Il soutient que les moyens soulevés par Mme E... épouse A... ne sont pas fondés.
Par ordonnance du 16 septembre 2020, la clôture de l'instruction a été fixée au 13 octobre 2020.
Par une décision du 4 septembre 2020, la demande de Mme E... épouse A... tendant au bénéfice de l'aide juridictionnelle a été rejetée.
II. - Par une requête enregistrée le 2 mars 2020 sous le n° 20MA01032, Mme E... épouse A..., représentée par Me B..., demande à la Cour :
1°) d'ordonner qu'il soit sursis à l'exécution du jugement du tribunal administratif de Marseille n° 1908935 du 9 janvier 2020, en application de l'article R. 811-17 du code de justice administrative ;
2°) de faire injonction au préfet des Bouches-du-Rhône de lui délivrer une autorisation provisoire de séjour dans la semaine suivant la notification de l'arrêt à venir et de réexaminer sa situation ;
3°) de condamner l'Etat à verser à son conseil la somme de 500 euros en application des dispositions de l'article L. 761-1 du code de justice administrative.
Elle soutient que :
- l'exécution du jugement attaqué risque de l'exposer à des conséquences difficilement réparables ;
- les moyens invoqués dans sa requête au fond sont sérieux.
Par un mémoire en défense enregistré le 29 juillet 2020, le préfet des Bouches-du-Rhône conclut au rejet de la requête.
Il soutient que les moyens soulevés par Mme E... épouse A... ne sont pas fondés.
Par ordonnance du 16 septembre 2020, la clôture de l'instruction a été fixée au 13 octobre 2020.
Par une décision du 4 septembre 2020, la demande de Mme E... épouse A... tendant au bénéfice de l'aide juridictionnelle a été rejetée.

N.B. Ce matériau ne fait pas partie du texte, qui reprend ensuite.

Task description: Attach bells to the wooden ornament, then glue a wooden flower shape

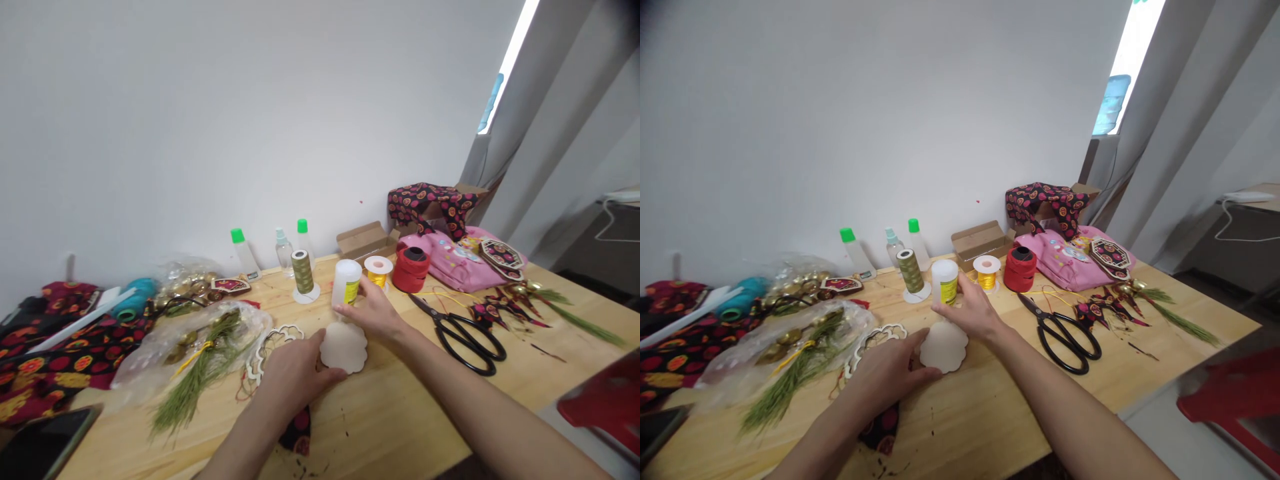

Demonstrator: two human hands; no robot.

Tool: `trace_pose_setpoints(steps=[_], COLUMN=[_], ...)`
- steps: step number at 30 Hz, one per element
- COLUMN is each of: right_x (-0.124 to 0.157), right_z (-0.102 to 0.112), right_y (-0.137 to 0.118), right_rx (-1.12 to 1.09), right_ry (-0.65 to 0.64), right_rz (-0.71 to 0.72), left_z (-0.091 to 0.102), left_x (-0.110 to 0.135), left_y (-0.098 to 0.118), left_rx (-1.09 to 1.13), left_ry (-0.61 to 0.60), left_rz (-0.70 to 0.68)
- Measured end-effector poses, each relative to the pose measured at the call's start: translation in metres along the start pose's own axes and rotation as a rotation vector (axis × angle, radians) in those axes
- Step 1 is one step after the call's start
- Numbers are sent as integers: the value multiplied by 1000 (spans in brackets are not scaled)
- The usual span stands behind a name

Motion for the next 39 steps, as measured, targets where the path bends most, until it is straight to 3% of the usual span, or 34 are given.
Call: trace_pose_setpoints(steps=[8, 15, 26, 32, 39], right_x=[0, -1, -3, -5, -3], right_z=[1, 1, 1, 7, 7], right_y=[-3, -1, 1, -3, -12], right_rx=[-56, 38, 94, 299, 415], right_ry=[54, -50, -65, -32, -22], right_rz=[11, 28, 55, -64, 64], left_z=[0, -2, -3, -3, -5], left_x=[2, 0, 0, -1, -1], left_y=[0, -1, 1, 6, 4], left_rx=[3, -30, -66, -110, -100], left_ry=[-27, 19, 3, 24, 49], left_rz=[7, 0, 11, 33, 44])
Point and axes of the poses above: each hand's wrist, its own x-axis away from the middle knuckle, its own z-axis out of the back of the hand, y = z × x, the point moved 2 cm from there along -x, towards the middle knuckle, and after that the axes turned 6 degrees about -z, right-handed, at the moved point
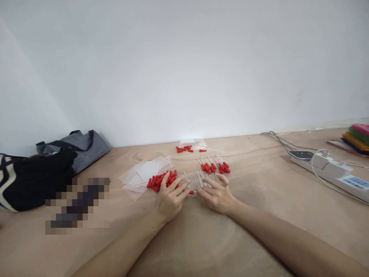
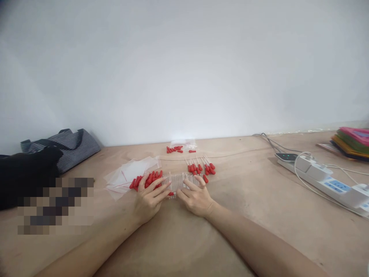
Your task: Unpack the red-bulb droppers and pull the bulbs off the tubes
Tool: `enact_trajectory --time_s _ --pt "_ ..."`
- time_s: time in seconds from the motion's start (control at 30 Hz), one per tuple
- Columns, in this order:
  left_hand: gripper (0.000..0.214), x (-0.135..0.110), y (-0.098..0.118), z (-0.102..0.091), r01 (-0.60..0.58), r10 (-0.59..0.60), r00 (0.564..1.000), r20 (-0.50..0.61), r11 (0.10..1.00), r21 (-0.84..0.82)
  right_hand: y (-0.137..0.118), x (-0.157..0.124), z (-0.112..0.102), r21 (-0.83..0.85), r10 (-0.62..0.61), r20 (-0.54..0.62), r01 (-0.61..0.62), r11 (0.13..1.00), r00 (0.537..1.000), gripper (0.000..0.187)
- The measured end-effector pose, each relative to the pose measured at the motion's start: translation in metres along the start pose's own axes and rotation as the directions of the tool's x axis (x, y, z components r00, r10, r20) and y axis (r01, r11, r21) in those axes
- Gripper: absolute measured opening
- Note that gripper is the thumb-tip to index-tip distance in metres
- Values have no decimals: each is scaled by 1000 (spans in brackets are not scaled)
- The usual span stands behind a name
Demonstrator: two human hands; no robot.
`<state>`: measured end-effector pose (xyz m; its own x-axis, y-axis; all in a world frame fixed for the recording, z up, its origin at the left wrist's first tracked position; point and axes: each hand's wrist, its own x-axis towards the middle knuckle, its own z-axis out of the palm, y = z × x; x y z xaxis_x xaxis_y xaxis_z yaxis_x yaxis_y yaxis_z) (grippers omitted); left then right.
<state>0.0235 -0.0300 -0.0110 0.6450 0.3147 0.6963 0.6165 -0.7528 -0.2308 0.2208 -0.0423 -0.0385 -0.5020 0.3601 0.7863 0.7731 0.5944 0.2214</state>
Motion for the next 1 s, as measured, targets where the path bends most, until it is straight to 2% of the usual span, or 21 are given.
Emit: enact_trajectory --time_s 0.17,0.37,0.47,0.57,0.7,0.77,0.87,0.93,1.0 --pt "25 3 -3 -13 -124 121 992 30 986 108 1 4 -4 11 24 63 -25 1000 998 22" --pt "29 0 -8 -11 -49 50 999 13 996 -68 2 13 -10 58 -18 37 16 998 999 22" --pt "28 -6 -9 -5 -39 41 999 35 998 -49 4 13 -9 51 -57 48 54 997 997 23" --pt "31 -10 -9 0 -62 62 998 3 997 -42 5 11 -7 37 -100 66 98 995 993 25" --pt "32 -10 -15 -6 -103 104 994 -32 994 42 13 8 -8 45 -118 115 113 993 986 28" --pt "28 -8 -23 -14 -34 39 998 -53 995 92 19 7 -11 69 -44 131 35 997 990 29" --pt "18 -6 -37 -23 187 -183 980 -78 981 45 24 10 -17 130 191 122 -206 970 974 28" --pt "20 -6 -46 -26 326 -328 944 -38 944 -50 24 15 -18 161 347 136 -366 917 928 28" --pt "25 -8 -55 -27 455 -452 890 50 883 -116 24 22 -17 160 481 190 -510 845 856 28"
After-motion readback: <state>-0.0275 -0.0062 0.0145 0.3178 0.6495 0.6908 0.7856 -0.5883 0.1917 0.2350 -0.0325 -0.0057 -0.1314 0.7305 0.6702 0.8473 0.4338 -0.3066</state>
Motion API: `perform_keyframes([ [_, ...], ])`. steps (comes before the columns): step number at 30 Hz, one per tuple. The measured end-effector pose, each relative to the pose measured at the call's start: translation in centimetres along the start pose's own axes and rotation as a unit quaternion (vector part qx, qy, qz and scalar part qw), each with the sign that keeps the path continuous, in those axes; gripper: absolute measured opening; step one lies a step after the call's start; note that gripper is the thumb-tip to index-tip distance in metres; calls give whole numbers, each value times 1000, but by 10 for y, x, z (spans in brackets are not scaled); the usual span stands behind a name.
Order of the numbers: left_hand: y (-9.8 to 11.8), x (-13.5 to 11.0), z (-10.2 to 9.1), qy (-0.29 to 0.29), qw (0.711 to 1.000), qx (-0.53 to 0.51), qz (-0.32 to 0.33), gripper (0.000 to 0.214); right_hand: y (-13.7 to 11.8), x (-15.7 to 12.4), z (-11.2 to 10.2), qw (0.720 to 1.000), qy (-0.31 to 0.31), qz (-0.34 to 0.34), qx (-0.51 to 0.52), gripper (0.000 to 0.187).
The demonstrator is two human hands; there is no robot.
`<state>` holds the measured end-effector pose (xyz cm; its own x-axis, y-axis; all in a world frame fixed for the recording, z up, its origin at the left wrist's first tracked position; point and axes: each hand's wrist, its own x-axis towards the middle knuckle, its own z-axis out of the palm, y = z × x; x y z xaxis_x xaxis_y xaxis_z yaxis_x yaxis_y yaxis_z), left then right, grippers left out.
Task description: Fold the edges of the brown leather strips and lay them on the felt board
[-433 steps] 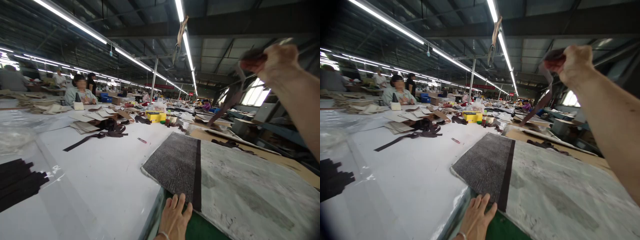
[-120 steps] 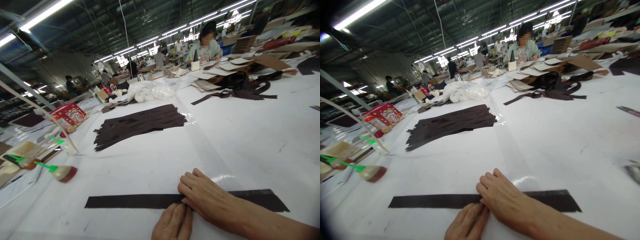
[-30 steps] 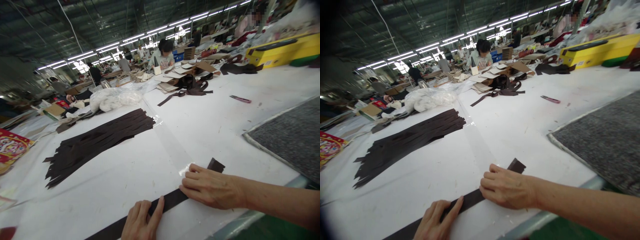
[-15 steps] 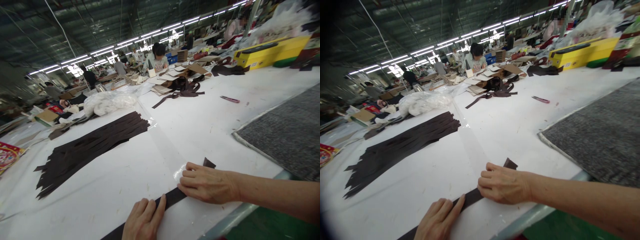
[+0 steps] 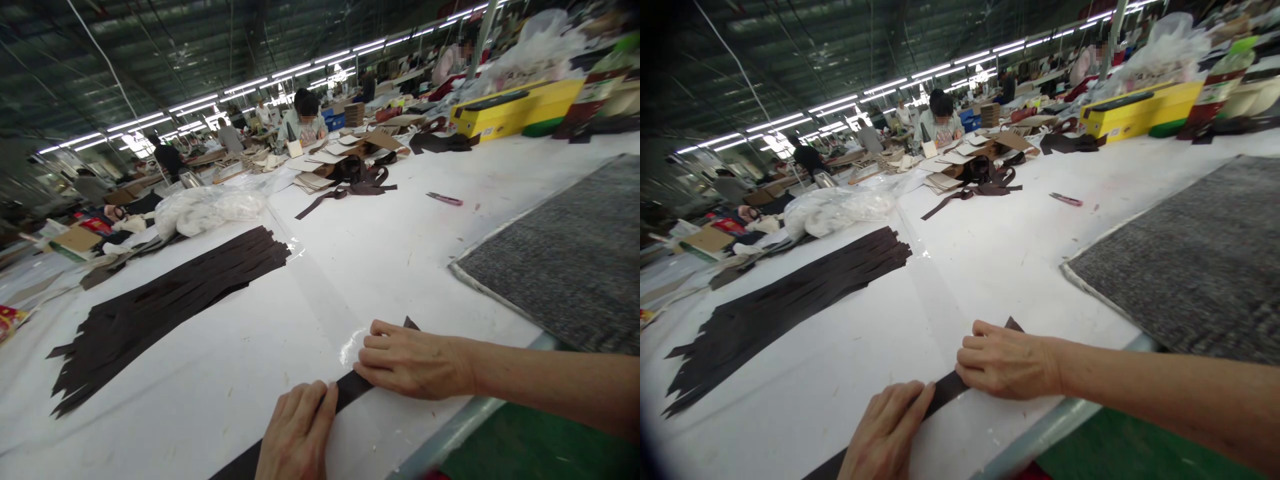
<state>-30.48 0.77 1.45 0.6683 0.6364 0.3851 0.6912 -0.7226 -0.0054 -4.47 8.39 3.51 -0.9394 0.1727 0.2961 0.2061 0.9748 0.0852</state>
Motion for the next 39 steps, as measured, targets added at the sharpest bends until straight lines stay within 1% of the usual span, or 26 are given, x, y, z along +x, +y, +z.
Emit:
perform_keyframes([
  [2,4,7,6,-24,999,-37,5,46,0,-1,1,1000,-6,-2,-2,22],
  [4,7,10,13,-37,998,-46,9,49,1,-2,1,1000,-9,-1,-4,22],
  [7,10,9,20,-30,999,-25,10,52,4,-7,0,1000,-3,-1,-2,22],
  [9,12,9,23,-21,1000,-11,-2,54,7,-12,-2,1000,-1,0,-2,22],
  [12,17,15,23,-23,999,20,-17,56,10,-18,-6,1000,-10,2,-7,24],
  [16,24,27,19,-28,996,80,-15,59,13,-26,-11,1000,-23,6,-9,24],
  [19,26,30,18,-25,994,102,-13,60,15,-31,-13,1000,-26,9,-10,24],
  [21,25,31,19,-23,995,95,-15,60,16,-36,-14,999,-31,12,-11,23],
  [25,25,37,23,-10,999,34,-12,56,17,-44,-18,999,-42,21,-15,24],
  [28,27,43,26,-27,1000,6,-7,50,16,-47,-20,998,-52,36,-13,25],
  [31,29,47,29,-34,999,21,-2,50,16,-48,-20,996,-63,65,8,25],
  [34,30,47,31,-37,998,49,-2,59,17,-49,-19,994,-67,86,28,24],
  [36,30,48,31,-56,997,56,-12,62,18,-49,-20,994,-70,81,23,22],
  [39,32,51,30,-82,995,56,-25,62,19,-48,-21,996,-71,56,-1,22],
])
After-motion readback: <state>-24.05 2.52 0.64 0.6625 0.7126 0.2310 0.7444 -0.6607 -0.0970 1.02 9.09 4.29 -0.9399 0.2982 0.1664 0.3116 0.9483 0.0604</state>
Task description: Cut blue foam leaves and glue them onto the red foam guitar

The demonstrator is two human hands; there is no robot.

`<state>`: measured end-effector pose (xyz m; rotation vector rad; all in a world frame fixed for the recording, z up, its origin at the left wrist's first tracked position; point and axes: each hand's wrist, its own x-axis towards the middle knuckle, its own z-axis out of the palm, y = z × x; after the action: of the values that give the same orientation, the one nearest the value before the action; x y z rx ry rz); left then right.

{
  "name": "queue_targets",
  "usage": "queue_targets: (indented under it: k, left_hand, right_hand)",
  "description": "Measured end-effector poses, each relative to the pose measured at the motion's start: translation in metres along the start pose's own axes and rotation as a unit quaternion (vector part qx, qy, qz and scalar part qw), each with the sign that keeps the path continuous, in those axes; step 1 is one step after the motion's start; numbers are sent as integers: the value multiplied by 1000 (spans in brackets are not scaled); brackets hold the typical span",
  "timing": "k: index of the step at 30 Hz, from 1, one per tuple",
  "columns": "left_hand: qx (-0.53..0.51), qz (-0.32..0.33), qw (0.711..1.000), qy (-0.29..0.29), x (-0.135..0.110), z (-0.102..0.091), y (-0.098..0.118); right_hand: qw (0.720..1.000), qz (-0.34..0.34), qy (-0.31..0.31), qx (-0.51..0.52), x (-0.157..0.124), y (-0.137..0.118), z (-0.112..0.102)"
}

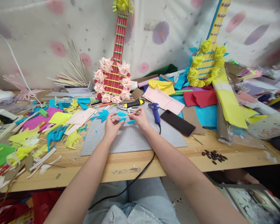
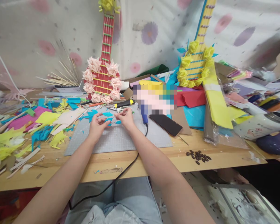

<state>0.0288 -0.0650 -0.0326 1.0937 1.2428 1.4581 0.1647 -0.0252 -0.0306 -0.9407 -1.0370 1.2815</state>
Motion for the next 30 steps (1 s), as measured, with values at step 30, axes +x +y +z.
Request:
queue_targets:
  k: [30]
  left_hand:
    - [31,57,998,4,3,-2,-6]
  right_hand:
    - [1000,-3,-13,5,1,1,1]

Vu les autres pièces des dossiers.
Vu :
- la convention internationale relative aux droits de l'enfant ;
- la convention européenne de sauvegarde des droits de l'homme et des libertés fondamentales ;
- l'accord franco-marocain du 9 octobre 1987 ;
- le code de l'entrée et du séjour des étrangers et du droit d'asile ;
- la loi n° 91-647 du 10 juillet 1991 ;
- le code de justice administrative.
Le président de la formation de jugement a dispensé le rapporteur public, sur sa proposition, de prononcer des conclusions à l'audience.
Les parties ont été régulièrement averties du jour de l'audience.
A été entendu au cours de l'audience publique le rapport de Mme D... F..., rapporteure.
Considérant ce qui suit :
1. Les requêtes nos 20MA00882 et 20MA01032 sont dirigées contre le même jugement et ont fait l'objet d'une instruction commune. Il y a lieu de les joindre pour y statuer par un même arrêt.
2. Mme E... épouse A..., née en 1985 et de nationalité marocaine, relève appel et demande le sursis à exécution du jugement, en date du 9 janvier 2020, par lequel le tribunal administratif de Marseille a rejeté son recours pour excès de pouvoir dirigé contre l'arrêté du préfet des Bouches-du-Rhône du 26 septembre 2019 lui refusant la délivrance d'un titre de séjour, lui assignant l'obligation de quitter le territoire français dans le délai de trente jours et désignant le pays à destination duquel, passé ce délai, elle pourrait être renvoyée d'office.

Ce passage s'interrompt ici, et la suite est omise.